Para Gloria, que nunca aprendió.
A los dieciséis años se dio cuenta de lo bella que era y decidió que nunca envejecería, pues no quería, no podría vivir sin un rostro hermoso. Los años pasaron veloces en las hojas de papel del calendario y en las hojas doradas de los otoños y un día encontró en sus espejos mundanos las primeras arrugas, la incipiente flaccidez de sus mejillas. Recordó entonces su decisión y, cuando estuvo sola en casa, llenó la bañera de agua tibia, se introdujo lentamente en ella y se dispuso a cortar sus aún delicadas venas, finas y azules sobre su piel marmórea.
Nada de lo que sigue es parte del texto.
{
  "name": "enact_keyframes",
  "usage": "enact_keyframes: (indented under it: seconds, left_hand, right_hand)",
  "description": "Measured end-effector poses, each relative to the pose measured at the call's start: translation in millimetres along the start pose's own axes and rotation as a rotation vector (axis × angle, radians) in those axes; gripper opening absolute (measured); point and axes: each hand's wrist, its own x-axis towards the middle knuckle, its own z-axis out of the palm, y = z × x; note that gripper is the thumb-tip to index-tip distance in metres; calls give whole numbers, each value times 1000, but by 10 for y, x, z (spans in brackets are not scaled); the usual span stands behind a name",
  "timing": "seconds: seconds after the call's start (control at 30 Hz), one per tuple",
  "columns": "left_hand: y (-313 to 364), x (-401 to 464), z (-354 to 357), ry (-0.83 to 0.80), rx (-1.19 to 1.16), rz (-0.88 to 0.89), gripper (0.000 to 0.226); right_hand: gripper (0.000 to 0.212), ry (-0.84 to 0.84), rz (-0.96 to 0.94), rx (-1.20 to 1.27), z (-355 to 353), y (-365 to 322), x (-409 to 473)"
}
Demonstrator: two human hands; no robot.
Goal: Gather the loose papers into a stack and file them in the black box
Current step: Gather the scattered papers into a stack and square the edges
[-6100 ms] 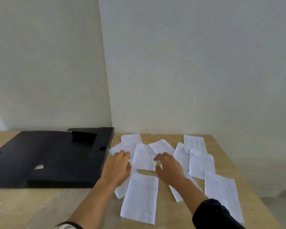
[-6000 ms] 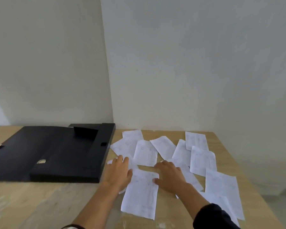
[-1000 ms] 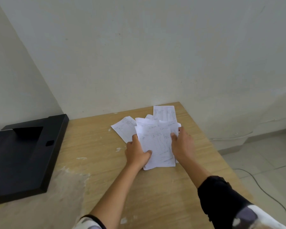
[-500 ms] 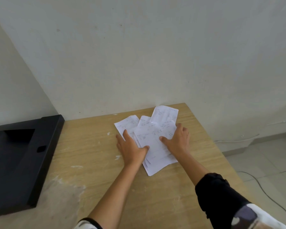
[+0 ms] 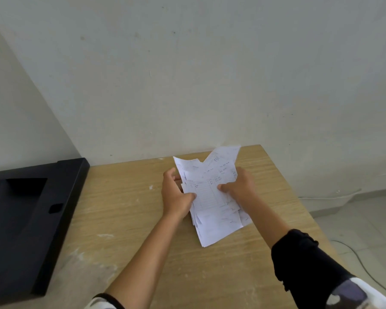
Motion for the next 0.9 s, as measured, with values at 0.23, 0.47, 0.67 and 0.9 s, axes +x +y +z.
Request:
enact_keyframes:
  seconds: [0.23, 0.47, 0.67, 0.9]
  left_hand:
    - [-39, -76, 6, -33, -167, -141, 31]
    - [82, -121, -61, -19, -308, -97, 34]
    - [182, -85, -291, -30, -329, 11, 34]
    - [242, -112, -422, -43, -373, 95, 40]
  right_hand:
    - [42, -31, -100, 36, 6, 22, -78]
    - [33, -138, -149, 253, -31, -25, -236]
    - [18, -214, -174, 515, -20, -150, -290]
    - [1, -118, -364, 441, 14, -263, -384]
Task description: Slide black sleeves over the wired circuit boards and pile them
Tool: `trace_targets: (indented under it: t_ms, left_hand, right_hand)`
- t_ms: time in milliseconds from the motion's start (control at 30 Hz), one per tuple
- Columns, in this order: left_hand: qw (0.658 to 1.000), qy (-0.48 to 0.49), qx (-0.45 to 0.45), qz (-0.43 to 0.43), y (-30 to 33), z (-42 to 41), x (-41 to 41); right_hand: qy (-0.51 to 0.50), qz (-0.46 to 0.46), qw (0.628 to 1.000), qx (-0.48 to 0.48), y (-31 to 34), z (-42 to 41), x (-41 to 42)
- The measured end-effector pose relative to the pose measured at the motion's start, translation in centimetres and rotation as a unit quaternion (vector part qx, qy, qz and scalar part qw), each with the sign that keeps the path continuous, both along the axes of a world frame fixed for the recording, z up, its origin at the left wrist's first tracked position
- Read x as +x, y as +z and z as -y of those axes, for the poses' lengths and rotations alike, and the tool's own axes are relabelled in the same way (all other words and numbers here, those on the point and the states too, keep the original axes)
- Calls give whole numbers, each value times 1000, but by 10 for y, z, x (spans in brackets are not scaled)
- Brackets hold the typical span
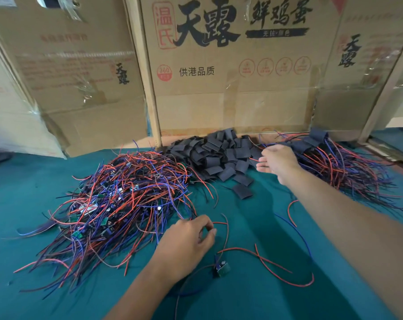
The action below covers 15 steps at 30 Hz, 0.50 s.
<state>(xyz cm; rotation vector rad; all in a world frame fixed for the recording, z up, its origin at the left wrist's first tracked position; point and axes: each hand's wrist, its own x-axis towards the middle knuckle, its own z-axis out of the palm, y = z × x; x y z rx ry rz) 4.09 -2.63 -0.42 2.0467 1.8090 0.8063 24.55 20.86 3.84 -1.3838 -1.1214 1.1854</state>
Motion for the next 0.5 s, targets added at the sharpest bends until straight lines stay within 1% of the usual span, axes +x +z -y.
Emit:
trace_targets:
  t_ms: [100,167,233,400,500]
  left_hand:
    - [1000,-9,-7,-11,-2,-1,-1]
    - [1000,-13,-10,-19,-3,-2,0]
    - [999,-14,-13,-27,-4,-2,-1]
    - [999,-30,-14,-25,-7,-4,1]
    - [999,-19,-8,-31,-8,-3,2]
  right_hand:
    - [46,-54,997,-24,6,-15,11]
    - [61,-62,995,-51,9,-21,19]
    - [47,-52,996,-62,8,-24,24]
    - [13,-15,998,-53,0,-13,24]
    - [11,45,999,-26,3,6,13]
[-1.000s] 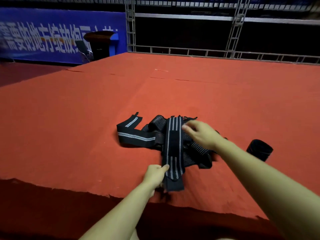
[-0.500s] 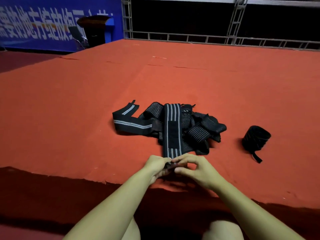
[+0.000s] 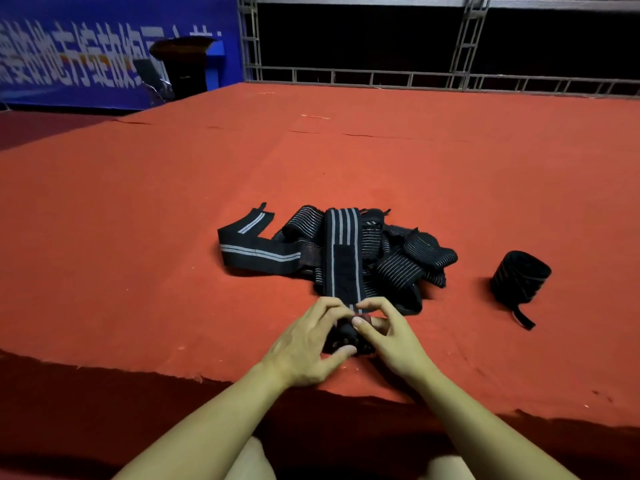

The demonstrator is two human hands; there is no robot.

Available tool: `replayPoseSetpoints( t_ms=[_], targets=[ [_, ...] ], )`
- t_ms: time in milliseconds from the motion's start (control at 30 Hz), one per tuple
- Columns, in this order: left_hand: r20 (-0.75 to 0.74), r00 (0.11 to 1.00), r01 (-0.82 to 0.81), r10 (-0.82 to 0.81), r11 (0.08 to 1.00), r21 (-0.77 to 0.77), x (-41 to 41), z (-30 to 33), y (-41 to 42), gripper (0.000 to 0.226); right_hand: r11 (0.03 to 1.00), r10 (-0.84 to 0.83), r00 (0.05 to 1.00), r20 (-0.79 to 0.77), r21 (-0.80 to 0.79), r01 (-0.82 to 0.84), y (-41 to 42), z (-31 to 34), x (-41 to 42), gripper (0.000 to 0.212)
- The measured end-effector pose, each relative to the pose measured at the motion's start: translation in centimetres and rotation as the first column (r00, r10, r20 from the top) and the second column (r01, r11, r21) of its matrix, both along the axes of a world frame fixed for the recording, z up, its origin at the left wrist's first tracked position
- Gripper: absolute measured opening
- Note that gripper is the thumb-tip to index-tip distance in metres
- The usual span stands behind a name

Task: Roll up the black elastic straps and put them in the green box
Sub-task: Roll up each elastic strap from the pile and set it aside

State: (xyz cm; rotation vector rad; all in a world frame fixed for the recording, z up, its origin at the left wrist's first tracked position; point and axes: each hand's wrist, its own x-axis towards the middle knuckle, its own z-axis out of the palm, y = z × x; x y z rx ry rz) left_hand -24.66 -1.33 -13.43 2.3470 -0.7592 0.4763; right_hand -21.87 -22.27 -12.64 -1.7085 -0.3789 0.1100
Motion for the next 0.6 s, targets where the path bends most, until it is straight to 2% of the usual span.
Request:
replayPoseSetpoints(
  t_ms=[100,267,467,600],
  targets=[
    [0.081,0.996,-0.043,0.042,0.999,0.018,0.2,-0.4,-0.2,0.039,0.992,0.0,0.991,0.132,-0.121,0.016,-0.4,-0.8,0.3,0.003],
    [0.12,0.991,-0.059,0.058,0.998,0.006,0.2,-0.7,-0.1,0.025,0.986,-0.046,0.975,0.218,-0.146,0.079,-0.5,-0.8,-0.2,0.009],
    [0.127,0.99,-0.068,0.067,0.998,0.0,0.3,-1.3,0.0,0.018,0.953,0.027,0.987,0.161,-0.302,0.023,-1.1,-0.9,0.6,0.015],
    [0.067,0.995,-0.079,0.078,0.997,0.009,0.3,-1.0,-0.2,0.02,0.954,-0.042,0.979,0.199,-0.283,0.099,-0.7,-1.2,0.7,0.009]
  ],
)
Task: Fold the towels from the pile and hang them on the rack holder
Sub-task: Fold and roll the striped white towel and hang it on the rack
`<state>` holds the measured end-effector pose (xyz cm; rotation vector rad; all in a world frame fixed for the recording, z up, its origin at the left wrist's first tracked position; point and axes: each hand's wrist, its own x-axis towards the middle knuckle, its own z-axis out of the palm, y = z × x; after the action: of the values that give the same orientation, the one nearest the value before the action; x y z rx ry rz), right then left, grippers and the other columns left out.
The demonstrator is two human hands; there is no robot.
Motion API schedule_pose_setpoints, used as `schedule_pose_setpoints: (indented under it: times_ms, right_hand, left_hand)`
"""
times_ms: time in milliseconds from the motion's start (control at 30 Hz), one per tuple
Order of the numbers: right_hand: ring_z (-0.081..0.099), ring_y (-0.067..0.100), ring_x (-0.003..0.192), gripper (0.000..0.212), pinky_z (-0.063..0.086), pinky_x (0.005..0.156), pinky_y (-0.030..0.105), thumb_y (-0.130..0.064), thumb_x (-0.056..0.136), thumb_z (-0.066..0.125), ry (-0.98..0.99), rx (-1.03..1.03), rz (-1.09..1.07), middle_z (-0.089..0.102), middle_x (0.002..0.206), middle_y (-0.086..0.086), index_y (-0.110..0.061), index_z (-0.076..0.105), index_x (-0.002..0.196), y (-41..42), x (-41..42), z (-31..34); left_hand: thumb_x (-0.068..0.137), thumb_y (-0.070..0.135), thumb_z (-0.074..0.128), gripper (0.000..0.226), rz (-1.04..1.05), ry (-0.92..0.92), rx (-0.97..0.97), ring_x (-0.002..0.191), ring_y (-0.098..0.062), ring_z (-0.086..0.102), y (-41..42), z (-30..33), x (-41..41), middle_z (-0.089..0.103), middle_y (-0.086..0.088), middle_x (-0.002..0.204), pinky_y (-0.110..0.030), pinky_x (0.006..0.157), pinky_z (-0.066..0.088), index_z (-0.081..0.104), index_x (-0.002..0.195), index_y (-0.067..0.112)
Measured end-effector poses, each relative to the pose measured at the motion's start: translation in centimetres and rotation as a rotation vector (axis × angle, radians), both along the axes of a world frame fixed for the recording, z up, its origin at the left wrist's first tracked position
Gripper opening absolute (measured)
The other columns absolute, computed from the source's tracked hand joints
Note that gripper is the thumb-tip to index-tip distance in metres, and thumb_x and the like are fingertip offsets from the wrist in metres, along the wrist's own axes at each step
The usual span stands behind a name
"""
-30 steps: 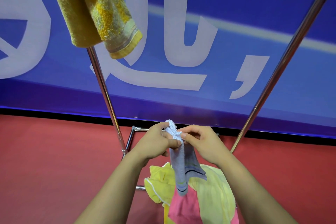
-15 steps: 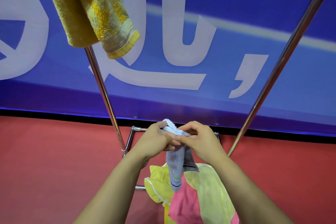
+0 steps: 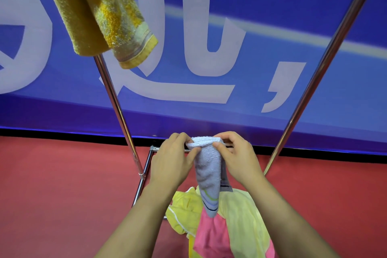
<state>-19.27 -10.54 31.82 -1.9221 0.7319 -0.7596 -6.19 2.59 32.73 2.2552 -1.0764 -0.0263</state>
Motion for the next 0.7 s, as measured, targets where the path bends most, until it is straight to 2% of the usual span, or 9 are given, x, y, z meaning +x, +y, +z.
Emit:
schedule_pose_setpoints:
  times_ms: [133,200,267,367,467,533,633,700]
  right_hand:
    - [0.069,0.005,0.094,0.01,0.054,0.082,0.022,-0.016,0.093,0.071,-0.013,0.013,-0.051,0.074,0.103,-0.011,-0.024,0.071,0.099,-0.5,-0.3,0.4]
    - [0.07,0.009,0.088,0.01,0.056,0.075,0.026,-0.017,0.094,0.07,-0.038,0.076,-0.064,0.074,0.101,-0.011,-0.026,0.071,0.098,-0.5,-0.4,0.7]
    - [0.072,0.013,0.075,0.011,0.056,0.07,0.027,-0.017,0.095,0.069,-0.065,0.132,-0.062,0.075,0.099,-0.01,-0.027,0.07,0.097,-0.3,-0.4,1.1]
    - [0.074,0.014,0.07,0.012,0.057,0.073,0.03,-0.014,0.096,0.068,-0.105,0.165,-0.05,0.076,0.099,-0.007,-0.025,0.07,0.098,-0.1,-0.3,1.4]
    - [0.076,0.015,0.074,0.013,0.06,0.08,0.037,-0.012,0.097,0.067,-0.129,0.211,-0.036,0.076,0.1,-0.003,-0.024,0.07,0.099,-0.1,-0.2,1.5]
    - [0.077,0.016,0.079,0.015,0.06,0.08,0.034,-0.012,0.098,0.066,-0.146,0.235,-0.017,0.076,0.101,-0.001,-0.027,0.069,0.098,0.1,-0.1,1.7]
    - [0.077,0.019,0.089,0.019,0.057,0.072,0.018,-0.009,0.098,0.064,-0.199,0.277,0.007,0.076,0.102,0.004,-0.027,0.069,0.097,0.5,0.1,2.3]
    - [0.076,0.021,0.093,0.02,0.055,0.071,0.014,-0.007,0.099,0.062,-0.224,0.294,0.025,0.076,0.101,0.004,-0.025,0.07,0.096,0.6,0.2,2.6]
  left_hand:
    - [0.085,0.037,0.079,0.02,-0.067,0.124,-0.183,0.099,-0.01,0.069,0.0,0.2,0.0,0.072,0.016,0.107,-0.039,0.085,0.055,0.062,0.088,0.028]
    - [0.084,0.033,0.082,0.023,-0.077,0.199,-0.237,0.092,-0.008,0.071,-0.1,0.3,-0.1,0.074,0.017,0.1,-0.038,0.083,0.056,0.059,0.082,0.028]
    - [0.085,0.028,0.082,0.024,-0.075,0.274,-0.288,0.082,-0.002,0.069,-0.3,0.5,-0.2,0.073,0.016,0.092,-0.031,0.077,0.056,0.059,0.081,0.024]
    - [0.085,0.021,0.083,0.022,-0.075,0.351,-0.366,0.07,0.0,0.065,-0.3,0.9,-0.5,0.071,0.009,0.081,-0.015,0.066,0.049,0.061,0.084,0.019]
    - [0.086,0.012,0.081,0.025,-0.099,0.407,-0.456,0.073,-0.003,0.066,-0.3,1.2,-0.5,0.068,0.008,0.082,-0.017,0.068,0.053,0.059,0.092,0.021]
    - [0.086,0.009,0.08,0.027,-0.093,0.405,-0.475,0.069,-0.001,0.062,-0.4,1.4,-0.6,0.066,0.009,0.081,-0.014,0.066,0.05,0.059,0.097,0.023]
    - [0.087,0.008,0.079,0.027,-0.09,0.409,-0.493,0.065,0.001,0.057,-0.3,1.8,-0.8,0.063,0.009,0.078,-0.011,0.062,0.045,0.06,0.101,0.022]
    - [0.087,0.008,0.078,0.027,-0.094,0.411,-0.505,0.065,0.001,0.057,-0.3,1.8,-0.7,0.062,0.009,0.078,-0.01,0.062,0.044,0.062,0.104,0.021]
Entonces acudieron a su mente las imágenes del día de su boda, los días de pasión y de risas, el rostro de su marido arrobado de felicidad cuando dio a luz a su primer hijo, y a la segunda, y a la tercera; recordó las noches sin dormir cuando enfermaban, la alegría ante sus primeros pasos, sus primeras palabras; recordó sus abrazos y sus besos, sus llantos y sus rebeldías. Y, sobre todo, recordó el amor que daba, el amor que recibía.
Murió a los noventa y un años, rodeada de sus hijos y sus nietos; y mientras ellos lloraban ella partió sonriendo, pues había comprendido a tiempo que la única belleza que importa, la única que merece la pena conservar, es la de vivir una vida plena.